I was told cherry tomatoes are less prone to bugs, and I thought this meant they wouldn’t get caterpillars in the fruit – a problem I had last summer. They do get caterpillars, but there are still lots that are caterpillar-free. My uncle told me I should use a spray of garlic and chilli, but I haven’t got around to it.

beans and tomato

I planted Lazy housewife heirloom beans, but next summer I’m going back to bush beans because I prefer to eat beans raw and the larger pods of climbing beans aren’t as tasty raw. My bush beans didn’t survive the heat last January and climbing beans were recommended as hardier, but they haven’t done much better in the heat this January. Every now and then there are a few to nibble on while watering the vegies. I’ve been aiming to water twice a day to help them through the heat, but sometimes this doesn’t happen, which may have contributed to the shrivelling of a few bean plants. I must be lazier than the average housewife :P


I planted Japanese climbing cucumber seeds, but like last year they didn’t survive the heat. I thought a cucumber vine grew from the compost* but the fruit looked more like watermelon. Then I realized its rockmelon. The vine is taking over and I’m looking forward to tasting it.

basil and marigold

I haven’t been spacing out my planting of carrots, radish and pak choy and all through January I didn’t have any, but I’m aiming to plant a few every two weeks so I can harvest them continuously. The pak choy and basil get munched by caterpillars quite a bit, so I have to use Bt to kill them. And pak choy has a tendency to bolt to seed in summer – it lasts a lot longer in winter.

lettuce and radish

Part of my vegie garden used to be lawn that I converted to a garden bed with sheet mulching, a form of no-dig gardening. Julie at Go Greener has some very cool instructions on how to do it.

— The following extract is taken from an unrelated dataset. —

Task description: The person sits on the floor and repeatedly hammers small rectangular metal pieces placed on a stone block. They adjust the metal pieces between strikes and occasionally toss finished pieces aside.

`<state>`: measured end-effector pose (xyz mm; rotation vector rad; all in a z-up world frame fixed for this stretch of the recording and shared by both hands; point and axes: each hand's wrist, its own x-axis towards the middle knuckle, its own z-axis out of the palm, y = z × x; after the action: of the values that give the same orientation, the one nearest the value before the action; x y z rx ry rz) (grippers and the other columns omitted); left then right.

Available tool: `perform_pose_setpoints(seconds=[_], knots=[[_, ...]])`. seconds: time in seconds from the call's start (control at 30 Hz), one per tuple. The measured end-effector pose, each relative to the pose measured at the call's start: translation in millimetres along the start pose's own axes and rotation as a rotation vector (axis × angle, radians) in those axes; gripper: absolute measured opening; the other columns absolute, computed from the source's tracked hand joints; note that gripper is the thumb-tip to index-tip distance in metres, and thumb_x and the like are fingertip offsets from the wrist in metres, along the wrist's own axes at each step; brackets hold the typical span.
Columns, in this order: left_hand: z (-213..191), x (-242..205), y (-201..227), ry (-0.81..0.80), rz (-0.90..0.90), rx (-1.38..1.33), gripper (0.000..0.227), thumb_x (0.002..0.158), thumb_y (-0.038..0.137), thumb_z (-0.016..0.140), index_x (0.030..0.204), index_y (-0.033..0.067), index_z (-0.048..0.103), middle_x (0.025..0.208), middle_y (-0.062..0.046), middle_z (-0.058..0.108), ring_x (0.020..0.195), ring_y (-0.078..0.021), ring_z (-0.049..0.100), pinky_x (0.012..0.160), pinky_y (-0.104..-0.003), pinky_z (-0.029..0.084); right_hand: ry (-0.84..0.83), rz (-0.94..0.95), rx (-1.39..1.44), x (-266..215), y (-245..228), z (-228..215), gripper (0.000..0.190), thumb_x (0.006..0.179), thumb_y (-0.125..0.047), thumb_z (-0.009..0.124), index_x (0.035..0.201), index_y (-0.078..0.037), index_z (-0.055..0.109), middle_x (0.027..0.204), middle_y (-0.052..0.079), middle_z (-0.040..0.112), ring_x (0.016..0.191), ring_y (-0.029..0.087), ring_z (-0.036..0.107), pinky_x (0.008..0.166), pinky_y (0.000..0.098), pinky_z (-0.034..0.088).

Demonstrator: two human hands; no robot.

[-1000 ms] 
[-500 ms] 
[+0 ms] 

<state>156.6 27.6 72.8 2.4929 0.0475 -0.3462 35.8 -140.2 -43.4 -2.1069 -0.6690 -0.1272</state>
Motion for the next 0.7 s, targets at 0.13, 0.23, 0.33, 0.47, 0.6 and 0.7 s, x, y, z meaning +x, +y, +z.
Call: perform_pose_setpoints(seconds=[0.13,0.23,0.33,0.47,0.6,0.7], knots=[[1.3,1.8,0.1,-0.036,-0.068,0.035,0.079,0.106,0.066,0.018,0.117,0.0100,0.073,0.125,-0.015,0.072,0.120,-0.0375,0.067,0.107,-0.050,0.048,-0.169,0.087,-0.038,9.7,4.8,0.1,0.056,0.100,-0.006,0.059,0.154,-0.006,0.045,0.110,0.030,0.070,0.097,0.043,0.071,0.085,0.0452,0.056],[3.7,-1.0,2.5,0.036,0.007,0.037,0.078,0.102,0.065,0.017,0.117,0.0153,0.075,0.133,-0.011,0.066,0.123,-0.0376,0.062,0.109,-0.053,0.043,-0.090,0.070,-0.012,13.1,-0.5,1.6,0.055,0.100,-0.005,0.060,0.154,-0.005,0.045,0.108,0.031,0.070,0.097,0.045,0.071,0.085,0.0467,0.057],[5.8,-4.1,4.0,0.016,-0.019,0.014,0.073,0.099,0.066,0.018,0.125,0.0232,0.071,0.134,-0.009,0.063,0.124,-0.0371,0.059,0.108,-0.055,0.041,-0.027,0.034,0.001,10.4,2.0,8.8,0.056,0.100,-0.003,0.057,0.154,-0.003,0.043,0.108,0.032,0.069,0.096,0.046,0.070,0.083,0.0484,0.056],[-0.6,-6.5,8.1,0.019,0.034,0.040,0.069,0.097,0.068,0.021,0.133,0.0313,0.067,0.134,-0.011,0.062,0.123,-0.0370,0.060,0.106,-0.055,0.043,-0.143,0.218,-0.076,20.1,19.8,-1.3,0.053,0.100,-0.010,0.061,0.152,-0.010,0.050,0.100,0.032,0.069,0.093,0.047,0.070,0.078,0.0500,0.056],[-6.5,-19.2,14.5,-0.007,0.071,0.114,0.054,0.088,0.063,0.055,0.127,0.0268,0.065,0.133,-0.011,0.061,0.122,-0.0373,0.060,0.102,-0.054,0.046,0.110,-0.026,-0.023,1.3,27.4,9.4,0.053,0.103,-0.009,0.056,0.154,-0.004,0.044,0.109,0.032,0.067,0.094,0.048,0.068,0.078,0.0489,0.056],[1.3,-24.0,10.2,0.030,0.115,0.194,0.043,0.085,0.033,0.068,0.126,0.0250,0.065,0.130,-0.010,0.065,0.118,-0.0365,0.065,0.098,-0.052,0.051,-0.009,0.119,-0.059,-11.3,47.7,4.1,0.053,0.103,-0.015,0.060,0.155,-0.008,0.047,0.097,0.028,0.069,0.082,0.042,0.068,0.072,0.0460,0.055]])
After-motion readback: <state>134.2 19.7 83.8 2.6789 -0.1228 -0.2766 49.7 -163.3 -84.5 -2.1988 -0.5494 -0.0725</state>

My winter climbing peas didn’t do too well because they got powdery mildew and despite using sulphur [1], it didn’t go completely. (I was later told I could have used a mixture of milk and water and I will try this next time black spot visits.) I had one or two snow peas that weren’t affected and they produced nice pods. I got a few stir fries out of them, along with radish and pak choy from the garden.

snow peas, radish and pak choy

Towards the end of winter the grass came up through the newspaper and it started to look like an untidy patch of lawn. Before my spring planting I mowed the grass, spread the clippings around the area, added more newspaper, compost and hay and it was ready for planting. In December I harvested red onions that had been growing at the edge of the bed all year. They were very yummy. The grass is still coming up and after the tomatoes finish I’m going to plant green manure of clover and mustard. When that’s finished I’ll mow it and the grass and spread more newspaper, compost and hay. Maybe one day that grass will stop popping up.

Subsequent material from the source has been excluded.